The central goal for the research group is developing novel and effective therapeutic strategies for human patients of neural trauma and degenerative diseases through multidisciplinary approaches using a combination of basic sciences and engineering perspective.

Injectable Biomimetic Biohydrid Hydrogel to Engineer Neural Microenvironment

We aim to develop a biohybrid hydrogel to deliver and allow a sustain release of various intrinsic factors to engineer the neural microenvironment after SCI. Hyaluronic acid based hydrogel will be engineered as a modular platform with various remodeling, guidance, and signaling cues which may provide the unique opportunity to investigate the individual and combinational effects of various microenvironmental factors of in vivo on SCI. In addition, this modular platform can simplify in vivo environment so that the effects of an individual factor can be isolated in vitro to identify what aspects of the in vivo environmental factors can contribute to tissue development after injury.

Gene Therapy in Neural Trauma and Neurodegenerative Diseases

Recently, many clinical trials have challenged the efficacy of current therapeutics for neurodegenerative diseases such as neuropathic pain after trauma due to their life-threatening side-effects including addictions. Gene Therapy utilizing lentiviral vectors enables sustained and localized expression of gene of interest leading to functional restorations. We aim to deliver specific gene-encoding lentiviral vectors into the injury to reprogram and/or knockdown downstream signaling pathways for the functional regeneration after trauma. Currently, we focus on attenuating the neuropathic pain after SCI by inflammatory responses, employing biomaterials, RNA interference (RNAi), and gene delivery strategies.

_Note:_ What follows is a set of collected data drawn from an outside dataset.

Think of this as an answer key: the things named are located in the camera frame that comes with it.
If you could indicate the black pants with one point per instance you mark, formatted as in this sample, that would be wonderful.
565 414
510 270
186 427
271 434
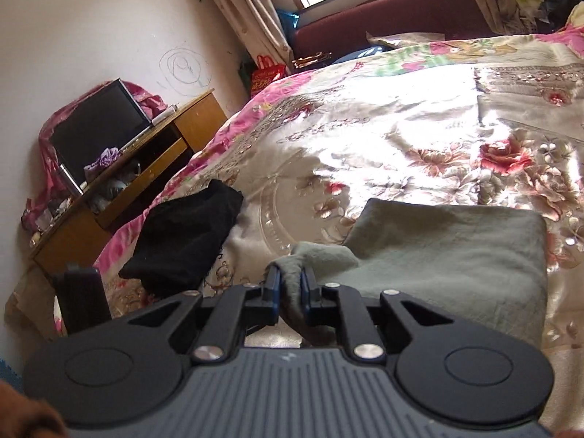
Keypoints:
187 232

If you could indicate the pale floral cloth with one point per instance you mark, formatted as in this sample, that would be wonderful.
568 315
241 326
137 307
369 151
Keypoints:
529 13

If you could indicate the wooden desk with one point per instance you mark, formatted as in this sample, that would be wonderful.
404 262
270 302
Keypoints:
196 123

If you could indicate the white remote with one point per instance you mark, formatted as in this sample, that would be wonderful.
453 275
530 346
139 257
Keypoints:
165 115

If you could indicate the blue plastic bag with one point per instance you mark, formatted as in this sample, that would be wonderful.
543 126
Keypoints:
287 20

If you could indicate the dark clothes pile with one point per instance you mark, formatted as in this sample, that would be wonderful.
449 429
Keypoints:
559 7

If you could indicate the maroon padded headboard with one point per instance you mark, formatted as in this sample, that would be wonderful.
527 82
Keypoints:
388 13

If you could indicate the pink floral cloth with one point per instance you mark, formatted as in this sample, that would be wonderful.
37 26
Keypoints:
146 100

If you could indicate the brown gold-trimmed bag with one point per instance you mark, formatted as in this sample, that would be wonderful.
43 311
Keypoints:
310 61

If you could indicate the red bag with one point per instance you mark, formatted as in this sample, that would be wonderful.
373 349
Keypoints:
269 75

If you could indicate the purple cloth flower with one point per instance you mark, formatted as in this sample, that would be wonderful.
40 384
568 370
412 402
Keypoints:
104 160

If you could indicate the black flat screen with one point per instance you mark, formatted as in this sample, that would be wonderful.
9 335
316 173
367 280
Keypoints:
100 130

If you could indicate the blue patterned cloth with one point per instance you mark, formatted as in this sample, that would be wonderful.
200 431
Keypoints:
360 54

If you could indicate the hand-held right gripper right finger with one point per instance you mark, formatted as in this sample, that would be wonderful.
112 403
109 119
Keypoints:
304 293

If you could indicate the floral pillow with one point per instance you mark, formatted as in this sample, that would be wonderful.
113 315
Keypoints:
406 39

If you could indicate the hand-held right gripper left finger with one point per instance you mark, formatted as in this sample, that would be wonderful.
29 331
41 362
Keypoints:
273 292

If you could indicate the floral satin bedspread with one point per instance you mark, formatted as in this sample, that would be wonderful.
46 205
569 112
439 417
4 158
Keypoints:
410 114

Immunoengineering: Employing Nanotechnology to Enhance Immunotherapy

New tools to modulate specific immune cell populations could be a more effective strategy to minimize detrimental immune responses and facilitate novel therapeutic strategies for regenerative medicine. Here, delivered synthetic nanoparticles reprogram certain immune cell populations based on their physicochemical properties and not by an active pharmaceutical ingredient. Nanoparticles will provide a platform that limits acute inflammation and tissue destruction, at a favorable risk-benefit ratio, leading to a pro-regenerative microenvironment that supports regeneration and functional recovery. This platform may have applications to not only trauma but potentially other inflammatory diseases.